= WHAT THIS TASK INVOLVES =
What appears from the first line of the records below through the line containing "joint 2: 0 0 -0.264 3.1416" must be reproduced verbatim.

= SUPPLIED DATA =
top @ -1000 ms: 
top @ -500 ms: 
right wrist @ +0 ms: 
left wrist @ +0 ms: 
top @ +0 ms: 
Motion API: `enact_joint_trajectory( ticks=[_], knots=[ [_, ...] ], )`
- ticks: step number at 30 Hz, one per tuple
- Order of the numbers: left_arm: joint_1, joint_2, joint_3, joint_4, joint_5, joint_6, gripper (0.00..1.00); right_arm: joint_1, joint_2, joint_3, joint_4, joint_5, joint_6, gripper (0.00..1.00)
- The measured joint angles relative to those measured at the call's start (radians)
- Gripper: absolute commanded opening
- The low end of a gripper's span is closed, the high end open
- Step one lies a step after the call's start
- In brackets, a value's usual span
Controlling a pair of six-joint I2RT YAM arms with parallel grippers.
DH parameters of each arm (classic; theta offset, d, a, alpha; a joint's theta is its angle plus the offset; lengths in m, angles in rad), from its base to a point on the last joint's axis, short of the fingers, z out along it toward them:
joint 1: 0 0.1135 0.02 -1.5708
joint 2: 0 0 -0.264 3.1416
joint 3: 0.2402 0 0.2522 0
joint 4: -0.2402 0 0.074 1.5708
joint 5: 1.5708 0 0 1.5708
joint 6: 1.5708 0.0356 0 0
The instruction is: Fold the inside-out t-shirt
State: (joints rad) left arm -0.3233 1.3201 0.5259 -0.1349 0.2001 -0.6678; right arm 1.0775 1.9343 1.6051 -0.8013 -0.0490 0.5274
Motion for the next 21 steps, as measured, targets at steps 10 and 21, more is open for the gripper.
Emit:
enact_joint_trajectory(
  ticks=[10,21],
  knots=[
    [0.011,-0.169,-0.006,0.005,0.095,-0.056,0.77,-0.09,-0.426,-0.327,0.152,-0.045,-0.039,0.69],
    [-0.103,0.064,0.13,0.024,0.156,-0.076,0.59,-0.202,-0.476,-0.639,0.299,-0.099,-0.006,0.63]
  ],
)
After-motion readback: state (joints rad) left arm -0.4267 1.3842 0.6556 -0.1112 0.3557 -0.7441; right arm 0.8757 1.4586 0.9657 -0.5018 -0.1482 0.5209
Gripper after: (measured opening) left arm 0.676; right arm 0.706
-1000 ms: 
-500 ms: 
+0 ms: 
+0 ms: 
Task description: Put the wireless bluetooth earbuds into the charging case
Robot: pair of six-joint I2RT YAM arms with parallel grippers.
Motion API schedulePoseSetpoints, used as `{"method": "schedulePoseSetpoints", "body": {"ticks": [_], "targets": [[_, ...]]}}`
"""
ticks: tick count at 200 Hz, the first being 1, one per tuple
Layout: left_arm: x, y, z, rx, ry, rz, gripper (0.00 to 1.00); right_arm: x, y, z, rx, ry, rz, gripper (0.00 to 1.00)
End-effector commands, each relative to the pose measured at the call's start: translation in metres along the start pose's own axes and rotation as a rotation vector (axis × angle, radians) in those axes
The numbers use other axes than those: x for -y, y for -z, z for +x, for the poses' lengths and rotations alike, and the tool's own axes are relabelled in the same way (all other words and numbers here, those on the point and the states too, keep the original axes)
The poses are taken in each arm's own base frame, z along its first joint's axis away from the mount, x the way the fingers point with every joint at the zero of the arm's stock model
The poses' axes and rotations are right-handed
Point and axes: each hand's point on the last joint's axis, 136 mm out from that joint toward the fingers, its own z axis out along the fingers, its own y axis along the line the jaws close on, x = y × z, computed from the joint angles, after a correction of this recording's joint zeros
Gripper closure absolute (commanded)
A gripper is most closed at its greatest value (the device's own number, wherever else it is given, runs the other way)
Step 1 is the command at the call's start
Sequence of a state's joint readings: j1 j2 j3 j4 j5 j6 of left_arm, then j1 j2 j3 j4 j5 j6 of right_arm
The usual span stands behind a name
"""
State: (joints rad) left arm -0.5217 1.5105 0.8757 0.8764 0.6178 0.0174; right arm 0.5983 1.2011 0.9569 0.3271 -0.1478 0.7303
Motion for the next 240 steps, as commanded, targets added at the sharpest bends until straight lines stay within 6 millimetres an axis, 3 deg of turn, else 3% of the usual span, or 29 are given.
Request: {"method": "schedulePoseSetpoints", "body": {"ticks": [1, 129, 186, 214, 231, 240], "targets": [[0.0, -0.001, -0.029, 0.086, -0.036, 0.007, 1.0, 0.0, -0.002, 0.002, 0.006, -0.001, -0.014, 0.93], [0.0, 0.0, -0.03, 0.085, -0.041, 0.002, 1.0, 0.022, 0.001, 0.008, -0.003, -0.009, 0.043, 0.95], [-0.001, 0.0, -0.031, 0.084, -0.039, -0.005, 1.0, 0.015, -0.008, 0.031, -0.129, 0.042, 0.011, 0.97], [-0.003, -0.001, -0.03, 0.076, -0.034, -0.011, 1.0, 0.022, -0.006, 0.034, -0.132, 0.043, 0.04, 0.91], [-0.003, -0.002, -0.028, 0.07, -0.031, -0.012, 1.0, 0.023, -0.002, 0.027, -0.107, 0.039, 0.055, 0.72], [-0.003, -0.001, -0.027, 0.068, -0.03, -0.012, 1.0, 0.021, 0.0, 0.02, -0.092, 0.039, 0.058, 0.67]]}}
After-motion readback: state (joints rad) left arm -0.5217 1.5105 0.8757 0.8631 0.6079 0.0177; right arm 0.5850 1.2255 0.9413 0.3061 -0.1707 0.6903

= YOUR RESPONSE =
top @ -1000 ms: 
top @ -500 ms: 
right wrist @ +0 ms: 
left wrist @ +0 ms: 
top @ +0 ms: 
Motion API: `enact_joint_trajectory( ticks=[_], knots=[ [_, ...] ], )`
- ticks: step number at 30 Hz, one per tuple
- Order of the numbers: left_arm: joint_1, joint_2, joint_3, joint_4, joint_5, joint_6, gripper (0.00..1.00); right_arm: joint_1, joint_2, joint_3, joint_4, joint_5, joint_6, gripper (0.00..1.00)
- The measured joint angles relative to those measured at the call's start (radians)
- Gripper: absolute commanded opening
- The low end of a gripper's span is closed, the high end open
- Step one lies a step after the call's start
- In brackets, a value's usual span
Controlling a pair of six-joint I2RT YAM arms with parallel grippers.
DH parameters of each arm (classic; theta offset, d, a, alpha; a joint's theta is its angle plus the offset; lengths in m, angles in rad), from its base to a point on the last joint's axis, short of the fingers, z out along it toward them:
joint 1: 0 0.1135 0.02 -1.5708
joint 2: 0 0 -0.264 3.1416

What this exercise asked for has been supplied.